* _Data for the task_:
'''

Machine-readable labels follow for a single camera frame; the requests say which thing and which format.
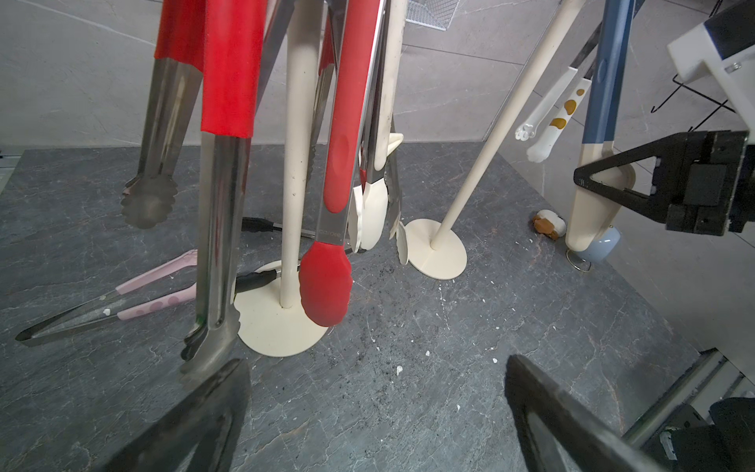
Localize grey blue dome toy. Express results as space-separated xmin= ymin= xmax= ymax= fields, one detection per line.
xmin=565 ymin=226 xmax=621 ymax=273

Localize blue handled cream tongs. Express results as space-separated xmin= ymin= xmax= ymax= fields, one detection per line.
xmin=566 ymin=1 xmax=643 ymax=252

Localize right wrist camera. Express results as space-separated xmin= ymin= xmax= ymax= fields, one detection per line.
xmin=668 ymin=0 xmax=754 ymax=132

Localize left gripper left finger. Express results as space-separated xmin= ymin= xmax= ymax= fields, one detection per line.
xmin=99 ymin=359 xmax=251 ymax=471

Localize slim white tongs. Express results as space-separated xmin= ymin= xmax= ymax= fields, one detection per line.
xmin=514 ymin=24 xmax=603 ymax=162

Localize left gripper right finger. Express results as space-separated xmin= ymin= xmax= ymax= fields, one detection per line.
xmin=505 ymin=354 xmax=663 ymax=471

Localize red pink paw tongs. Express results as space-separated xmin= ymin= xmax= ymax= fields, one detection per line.
xmin=15 ymin=249 xmax=198 ymax=347

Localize white wire mesh basket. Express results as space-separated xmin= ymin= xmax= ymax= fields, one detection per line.
xmin=406 ymin=0 xmax=459 ymax=31

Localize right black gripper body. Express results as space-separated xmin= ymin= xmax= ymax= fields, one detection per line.
xmin=652 ymin=131 xmax=754 ymax=236

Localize red handled steel tongs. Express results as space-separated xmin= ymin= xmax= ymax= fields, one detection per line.
xmin=385 ymin=123 xmax=408 ymax=265

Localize red sleeved steel tongs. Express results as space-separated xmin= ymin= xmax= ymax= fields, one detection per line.
xmin=122 ymin=1 xmax=267 ymax=384

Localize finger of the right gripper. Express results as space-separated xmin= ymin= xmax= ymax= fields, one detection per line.
xmin=573 ymin=140 xmax=661 ymax=187
xmin=574 ymin=177 xmax=667 ymax=223

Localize black wire wall hook rack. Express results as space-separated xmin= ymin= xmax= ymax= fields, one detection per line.
xmin=650 ymin=0 xmax=737 ymax=132

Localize black tipped steel tongs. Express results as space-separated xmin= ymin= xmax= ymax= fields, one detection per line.
xmin=235 ymin=216 xmax=283 ymax=295

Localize brown white plush toy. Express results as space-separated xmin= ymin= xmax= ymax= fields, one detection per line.
xmin=532 ymin=210 xmax=567 ymax=241

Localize cream utensil stand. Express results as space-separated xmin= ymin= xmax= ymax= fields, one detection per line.
xmin=234 ymin=1 xmax=326 ymax=358
xmin=396 ymin=0 xmax=585 ymax=280

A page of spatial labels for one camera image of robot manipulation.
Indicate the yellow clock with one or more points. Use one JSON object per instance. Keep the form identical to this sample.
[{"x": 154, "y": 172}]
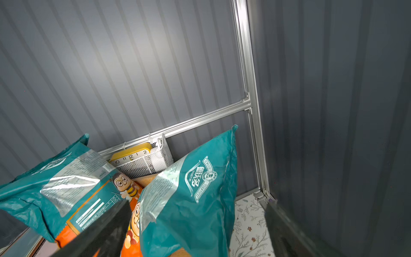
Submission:
[{"x": 130, "y": 154}]

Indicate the white mesh wall basket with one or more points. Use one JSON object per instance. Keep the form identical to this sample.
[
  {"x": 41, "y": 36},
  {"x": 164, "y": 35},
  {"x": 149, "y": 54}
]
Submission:
[{"x": 158, "y": 160}]

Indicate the aluminium frame rails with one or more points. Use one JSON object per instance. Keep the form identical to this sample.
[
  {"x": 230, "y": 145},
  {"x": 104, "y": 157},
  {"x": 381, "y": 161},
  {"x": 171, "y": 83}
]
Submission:
[{"x": 249, "y": 103}]

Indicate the floral table mat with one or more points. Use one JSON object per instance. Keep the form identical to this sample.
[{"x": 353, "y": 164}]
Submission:
[{"x": 250, "y": 236}]

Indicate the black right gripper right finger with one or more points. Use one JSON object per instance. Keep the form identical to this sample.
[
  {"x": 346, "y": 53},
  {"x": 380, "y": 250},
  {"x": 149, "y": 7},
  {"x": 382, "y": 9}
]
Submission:
[{"x": 289, "y": 239}]

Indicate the teal fertilizer bag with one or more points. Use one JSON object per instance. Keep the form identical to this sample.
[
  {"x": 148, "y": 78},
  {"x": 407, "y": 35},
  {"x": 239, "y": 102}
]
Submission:
[
  {"x": 62, "y": 196},
  {"x": 190, "y": 205}
]

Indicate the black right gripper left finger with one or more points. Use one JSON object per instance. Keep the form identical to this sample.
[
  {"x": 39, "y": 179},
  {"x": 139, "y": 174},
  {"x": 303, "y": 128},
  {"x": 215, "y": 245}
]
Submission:
[{"x": 104, "y": 237}]

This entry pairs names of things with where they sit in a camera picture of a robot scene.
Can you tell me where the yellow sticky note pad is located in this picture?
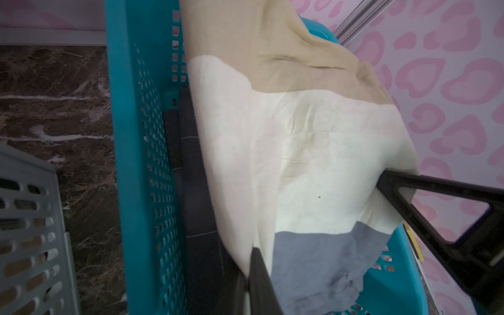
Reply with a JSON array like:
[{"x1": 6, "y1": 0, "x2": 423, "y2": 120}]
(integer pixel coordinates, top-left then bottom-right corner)
[{"x1": 403, "y1": 222, "x2": 425, "y2": 263}]

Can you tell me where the beige cream grey pillowcase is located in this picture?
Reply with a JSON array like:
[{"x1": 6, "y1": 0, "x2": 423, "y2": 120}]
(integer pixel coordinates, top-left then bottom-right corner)
[{"x1": 180, "y1": 1, "x2": 417, "y2": 314}]

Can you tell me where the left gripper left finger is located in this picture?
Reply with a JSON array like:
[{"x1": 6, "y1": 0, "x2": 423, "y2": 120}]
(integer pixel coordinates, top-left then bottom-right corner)
[{"x1": 232, "y1": 248, "x2": 283, "y2": 314}]

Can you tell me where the white file organiser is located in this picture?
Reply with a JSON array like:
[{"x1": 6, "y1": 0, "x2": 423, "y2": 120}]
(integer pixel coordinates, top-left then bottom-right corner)
[{"x1": 1, "y1": 144, "x2": 81, "y2": 314}]

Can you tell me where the dark grey checked pillowcase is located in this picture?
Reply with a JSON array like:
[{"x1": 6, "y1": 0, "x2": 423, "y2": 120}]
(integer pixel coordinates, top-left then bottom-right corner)
[{"x1": 163, "y1": 85, "x2": 244, "y2": 314}]

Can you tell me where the teal plastic basket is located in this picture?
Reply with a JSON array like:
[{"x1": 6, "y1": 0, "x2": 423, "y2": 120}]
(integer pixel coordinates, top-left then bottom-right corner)
[{"x1": 104, "y1": 0, "x2": 430, "y2": 315}]

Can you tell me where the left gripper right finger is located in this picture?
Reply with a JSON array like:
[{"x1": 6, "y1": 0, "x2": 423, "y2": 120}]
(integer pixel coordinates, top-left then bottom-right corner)
[{"x1": 376, "y1": 170, "x2": 503, "y2": 311}]

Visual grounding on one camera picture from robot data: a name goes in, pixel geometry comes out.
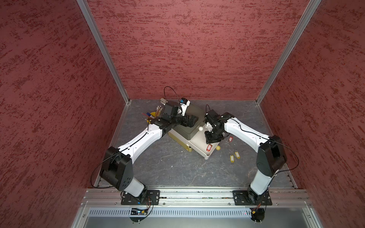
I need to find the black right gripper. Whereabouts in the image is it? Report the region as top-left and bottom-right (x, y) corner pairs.
(204, 125), (224, 144)

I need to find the olive top drawer white knob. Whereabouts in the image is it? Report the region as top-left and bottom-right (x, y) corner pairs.
(185, 112), (205, 140)

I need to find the olive three-drawer desk organizer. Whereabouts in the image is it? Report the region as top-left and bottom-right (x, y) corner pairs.
(167, 102), (207, 153)

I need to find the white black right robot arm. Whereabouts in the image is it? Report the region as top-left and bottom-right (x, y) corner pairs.
(204, 110), (287, 197)

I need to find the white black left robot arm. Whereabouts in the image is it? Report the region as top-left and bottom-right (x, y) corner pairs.
(99, 98), (199, 198)

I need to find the beige eraser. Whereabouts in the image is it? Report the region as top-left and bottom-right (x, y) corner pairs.
(160, 98), (168, 105)

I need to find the yellow pencil cup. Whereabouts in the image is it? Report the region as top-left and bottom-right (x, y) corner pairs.
(147, 112), (156, 124)

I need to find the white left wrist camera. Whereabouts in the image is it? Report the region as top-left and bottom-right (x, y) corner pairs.
(180, 97), (190, 116)

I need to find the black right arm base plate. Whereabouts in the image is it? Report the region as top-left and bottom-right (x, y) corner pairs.
(232, 191), (272, 206)

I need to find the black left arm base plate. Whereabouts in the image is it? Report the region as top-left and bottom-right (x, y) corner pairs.
(121, 190), (160, 206)

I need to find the aluminium front rail frame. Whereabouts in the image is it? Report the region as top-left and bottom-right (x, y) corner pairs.
(72, 187), (322, 228)

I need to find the left aluminium corner post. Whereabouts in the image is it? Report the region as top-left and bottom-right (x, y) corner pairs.
(77, 0), (130, 105)

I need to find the aluminium corner post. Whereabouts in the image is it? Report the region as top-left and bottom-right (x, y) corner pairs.
(256, 0), (321, 106)
(77, 0), (130, 105)

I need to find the right aluminium corner post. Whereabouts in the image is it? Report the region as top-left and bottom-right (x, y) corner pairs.
(256, 0), (321, 106)

'''

* _Your task_:
The lines to copy are those in the listing that contain "teal".

* _Answer box_:
Indicate the teal fertilizer bag with one or more points. Use one JSON object per instance. Keep the form identical to this sample.
Can you tell me where the teal plastic basket is located in this picture?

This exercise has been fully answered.